- DIRECTIONS FOR THIS TASK
Which lines have the string "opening"? Copy all of them from the entries below.

___ SOURCE RECORDS

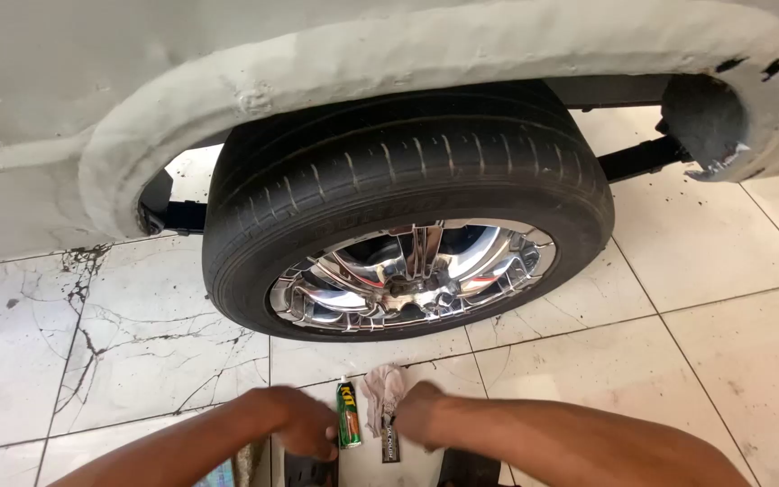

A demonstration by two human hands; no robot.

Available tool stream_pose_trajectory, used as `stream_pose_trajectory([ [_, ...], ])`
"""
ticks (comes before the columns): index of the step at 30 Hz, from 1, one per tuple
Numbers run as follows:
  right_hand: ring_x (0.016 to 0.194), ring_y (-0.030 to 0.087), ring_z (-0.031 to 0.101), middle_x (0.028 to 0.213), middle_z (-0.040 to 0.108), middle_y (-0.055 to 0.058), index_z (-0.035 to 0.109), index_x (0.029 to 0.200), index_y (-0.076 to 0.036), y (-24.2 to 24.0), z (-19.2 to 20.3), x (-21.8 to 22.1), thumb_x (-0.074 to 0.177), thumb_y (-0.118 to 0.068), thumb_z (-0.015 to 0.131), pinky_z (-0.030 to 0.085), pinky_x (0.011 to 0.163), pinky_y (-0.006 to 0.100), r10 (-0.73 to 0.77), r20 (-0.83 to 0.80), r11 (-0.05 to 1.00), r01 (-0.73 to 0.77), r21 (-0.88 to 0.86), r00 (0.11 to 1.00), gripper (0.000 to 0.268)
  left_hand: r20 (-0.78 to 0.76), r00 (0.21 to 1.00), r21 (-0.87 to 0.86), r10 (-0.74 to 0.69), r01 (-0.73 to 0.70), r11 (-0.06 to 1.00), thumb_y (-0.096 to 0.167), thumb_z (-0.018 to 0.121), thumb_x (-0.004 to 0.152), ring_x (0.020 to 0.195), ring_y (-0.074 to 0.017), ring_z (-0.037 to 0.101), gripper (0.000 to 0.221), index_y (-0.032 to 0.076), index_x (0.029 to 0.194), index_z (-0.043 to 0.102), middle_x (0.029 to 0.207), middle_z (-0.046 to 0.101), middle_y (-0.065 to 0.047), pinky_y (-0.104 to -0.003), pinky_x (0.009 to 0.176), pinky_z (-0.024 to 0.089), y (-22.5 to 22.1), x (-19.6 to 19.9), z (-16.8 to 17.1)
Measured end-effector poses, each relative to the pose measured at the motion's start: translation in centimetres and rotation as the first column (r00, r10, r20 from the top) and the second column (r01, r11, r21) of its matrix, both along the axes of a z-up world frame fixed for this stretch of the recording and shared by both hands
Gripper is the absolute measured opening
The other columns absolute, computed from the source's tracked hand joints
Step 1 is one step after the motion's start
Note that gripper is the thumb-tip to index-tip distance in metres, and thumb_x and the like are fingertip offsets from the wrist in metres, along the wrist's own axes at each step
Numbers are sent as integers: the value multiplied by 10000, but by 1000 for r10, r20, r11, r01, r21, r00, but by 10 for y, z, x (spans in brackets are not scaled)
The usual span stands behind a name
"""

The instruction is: Polishing a chrome car rim using a cloth and metal polish.

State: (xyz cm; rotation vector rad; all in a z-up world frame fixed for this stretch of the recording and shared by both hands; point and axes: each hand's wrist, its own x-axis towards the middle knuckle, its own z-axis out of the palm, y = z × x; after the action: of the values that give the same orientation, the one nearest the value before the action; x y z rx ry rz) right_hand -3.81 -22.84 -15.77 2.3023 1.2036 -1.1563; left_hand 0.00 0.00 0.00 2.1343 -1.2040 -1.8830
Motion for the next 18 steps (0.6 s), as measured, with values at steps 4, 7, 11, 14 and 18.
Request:
stream_pose_trajectory([
  [4, 926, 298, 739, 1014, 781, 87, 817, 997, -121, 30, 36, -22, 780, -256, 852, 609, 707, 469, 163, 29, 986, -164, 29, 986, 258, 434, 871, 153, -230, 181, 972, 497, 558, 980, 1127, -353, 640, 512, 99, 1290, 645, 1233, 666, -163, -500, 956, 481, -10, -11, -52],
  [7, 972, 324, 718, 1116, 734, 133, 765, 1090, -91, -1, 19, -1, 844, -219, 753, 597, 777, 454, 50, 97, 982, -67, 179, 994, 278, 530, 827, 54, -189, 190, 980, 445, 585, 960, 1129, -354, 639, 445, 116, 1250, 657, 1244, 667, -153, -519, 955, 476, -11, -15, -61],
  [11, 1070, 360, 676, 1326, 606, 214, 592, 1273, -45, -37, -2, 73, 1064, -284, 466, 550, 949, 425, -462, 118, 755, 320, 573, 879, 342, 504, 842, -191, 193, -110, 975, 390, 578, 953, 1071, -341, 664, 322, 145, 1137, 679, 1187, 692, -117, -505, 869, 532, 5, 0, -83],
  [14, 840, 286, 720, 1228, 703, 179, 536, 1350, -97, -32, 125, 72, 1117, -313, 341, 592, 792, 383, -836, -306, 308, 852, 424, 455, 373, 501, 713, -394, 490, -317, 863, 316, 583, 951, 1022, -313, 698, 246, 152, 1095, 696, 1112, 719, -93, -466, 859, 547, -6, 14, -34],
  [18, 651, 165, 667, 1548, 443, 149, 593, 1341, -137, -67, 94, 81, 1066, -236, 343, 611, 513, 290, -820, -70, 411, 671, 617, 567, 384, 324, 592, -505, 738, -551, 664, 294, 584, 958, 965, -267, 747, 231, 154, 1087, 714, 1041, 766, -74, -398, 844, 568, -24, 25, -14],
])
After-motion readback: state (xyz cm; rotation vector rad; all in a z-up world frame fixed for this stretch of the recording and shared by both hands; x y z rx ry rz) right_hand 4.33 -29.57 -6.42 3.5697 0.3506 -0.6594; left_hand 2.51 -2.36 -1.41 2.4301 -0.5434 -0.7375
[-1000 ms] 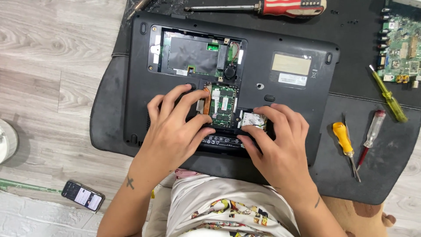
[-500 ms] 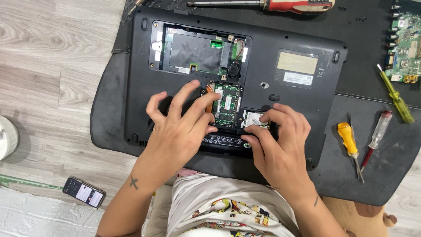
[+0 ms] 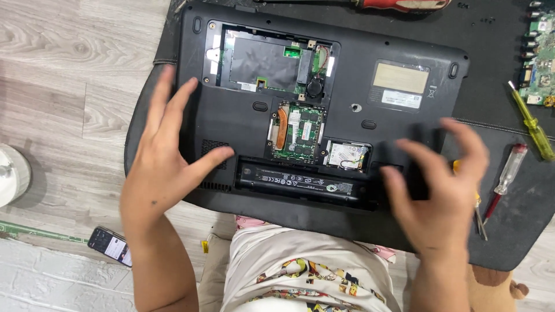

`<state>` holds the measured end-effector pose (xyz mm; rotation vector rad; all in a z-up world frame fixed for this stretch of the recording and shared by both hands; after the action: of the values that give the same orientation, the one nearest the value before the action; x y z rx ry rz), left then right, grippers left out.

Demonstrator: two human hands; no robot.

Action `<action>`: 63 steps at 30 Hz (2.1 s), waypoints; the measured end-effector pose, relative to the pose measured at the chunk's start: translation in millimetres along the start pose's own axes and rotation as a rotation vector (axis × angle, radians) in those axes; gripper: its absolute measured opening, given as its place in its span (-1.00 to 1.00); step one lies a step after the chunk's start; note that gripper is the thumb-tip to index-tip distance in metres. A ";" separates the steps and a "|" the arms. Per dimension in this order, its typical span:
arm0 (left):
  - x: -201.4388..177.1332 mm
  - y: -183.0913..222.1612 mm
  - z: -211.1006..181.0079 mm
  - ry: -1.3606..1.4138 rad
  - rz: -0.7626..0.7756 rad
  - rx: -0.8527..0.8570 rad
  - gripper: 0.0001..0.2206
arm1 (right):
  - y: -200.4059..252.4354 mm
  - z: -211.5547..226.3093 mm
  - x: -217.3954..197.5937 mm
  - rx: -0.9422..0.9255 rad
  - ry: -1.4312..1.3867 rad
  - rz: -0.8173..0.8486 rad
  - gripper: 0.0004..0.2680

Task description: Disassembling a laptop using screwdrivers and a pry tool to access internal components.

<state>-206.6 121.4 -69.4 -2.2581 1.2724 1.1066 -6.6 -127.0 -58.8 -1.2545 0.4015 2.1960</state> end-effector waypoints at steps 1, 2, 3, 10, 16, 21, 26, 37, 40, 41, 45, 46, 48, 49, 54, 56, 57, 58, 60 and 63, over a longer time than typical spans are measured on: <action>2.7 0.6 0.9 0.000 0.001 -0.002 -0.19 | 2.4 -5.0 -1.7 0.000 -0.001 0.002 -0.75; 3.4 1.5 2.8 0.093 -0.032 -0.015 -0.21 | 4.8 -13.4 -3.6 0.054 -0.060 0.002 -0.68; 4.3 2.5 4.7 0.186 -0.065 -0.028 -0.23 | 7.4 -21.8 -5.2 0.108 -0.120 0.002 -0.61; 7.1 7.3 9.2 0.481 -0.125 -0.081 -0.33 | 16.8 -24.0 14.4 0.195 -0.351 0.022 -0.50; 3.0 6.6 2.5 0.619 -0.159 -0.062 -0.32 | 20.8 -30.2 14.0 0.173 -0.537 -0.014 -0.53; 0.4 8.5 -5.8 0.653 -0.142 -0.067 -0.32 | 31.0 -45.9 9.3 0.268 -0.802 -0.051 -0.51; -3.0 8.8 -20.6 0.678 -0.125 -0.090 -0.35 | 38.3 -57.5 -5.7 0.253 -0.934 -0.031 -0.49; -29.9 5.6 -43.1 0.815 -0.043 0.044 -0.34 | 22.2 -76.9 -32.9 0.419 -1.562 0.085 -0.44; -31.7 3.4 -47.0 0.805 -0.008 0.044 -0.35 | 15.1 -71.6 -34.5 0.379 -1.359 0.158 -0.48; -31.5 3.1 -47.8 0.787 0.002 0.039 -0.36 | 12.5 -68.8 -35.0 0.330 -1.343 0.196 -0.52; -30.6 2.4 -53.0 0.678 0.029 -0.017 -0.39 | 8.2 -63.6 -36.5 0.240 -1.318 0.263 -0.59; -29.5 1.0 -54.0 0.678 0.030 -0.018 -0.39 | 9.4 -64.1 -36.2 0.241 -1.319 0.264 -0.59; -28.2 -2.1 -59.1 0.408 0.032 0.016 -0.45 | 11.4 -66.1 -36.1 0.253 -1.322 0.254 -0.61; -26.4 -1.9 -59.3 0.407 0.031 0.016 -0.45 | 15.2 -71.4 -32.4 0.252 -1.323 0.255 -0.61; -12.8 5.6 -50.1 0.298 0.000 0.001 -0.45 | 36.4 -80.3 -18.8 0.215 -1.461 0.096 -0.67; -6.5 7.9 -45.1 0.306 -0.014 -0.008 -0.46 | 38.7 -84.5 -11.6 0.182 -1.465 0.069 -0.65; -3.5 10.9 -41.5 0.312 -0.031 -0.013 -0.46 | 41.7 -85.9 -8.1 0.144 -1.468 0.038 -0.64; -0.4 11.0 -39.8 0.313 -0.029 -0.016 -0.46 | 41.2 -83.9 -6.3 0.149 -1.468 0.040 -0.64; 4.9 11.7 -35.4 0.313 -0.034 -0.031 -0.47 | 40.4 -82.1 -4.3 0.166 -1.293 0.000 -0.68; 11.7 12.5 -31.0 0.263 -0.015 -0.040 -0.47 | 49.8 -90.3 2.0 0.276 -1.310 -0.089 -0.69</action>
<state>-198.8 89.2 -57.0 -2.5037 1.3368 0.8576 24.0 -212.4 -108.1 0.4064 0.0752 2.2607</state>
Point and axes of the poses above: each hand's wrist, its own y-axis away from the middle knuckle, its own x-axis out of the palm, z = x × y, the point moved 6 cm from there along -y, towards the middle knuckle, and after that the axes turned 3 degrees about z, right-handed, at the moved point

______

- RESPONSE TO THIS EXERCISE
Gripper is the absolute measured opening
Action `<action>`: 63 steps at 30 Hz (2.1 s), waypoints; the measured end-effector pose, relative to the pose measured at the chunk's start: translation in millimetres along the start pose's own axes and rotation as a rotation vector (axis × angle, radians) in those axes; gripper: its absolute measured opening, given as its place in its span (-1.00 to 1.00); step one lies a step after the chunk's start; note that gripper is the thumb-tip to index-tip distance in metres. A ";" separates the steps and a "|" the arms. Per dimension in this order, its typical span:

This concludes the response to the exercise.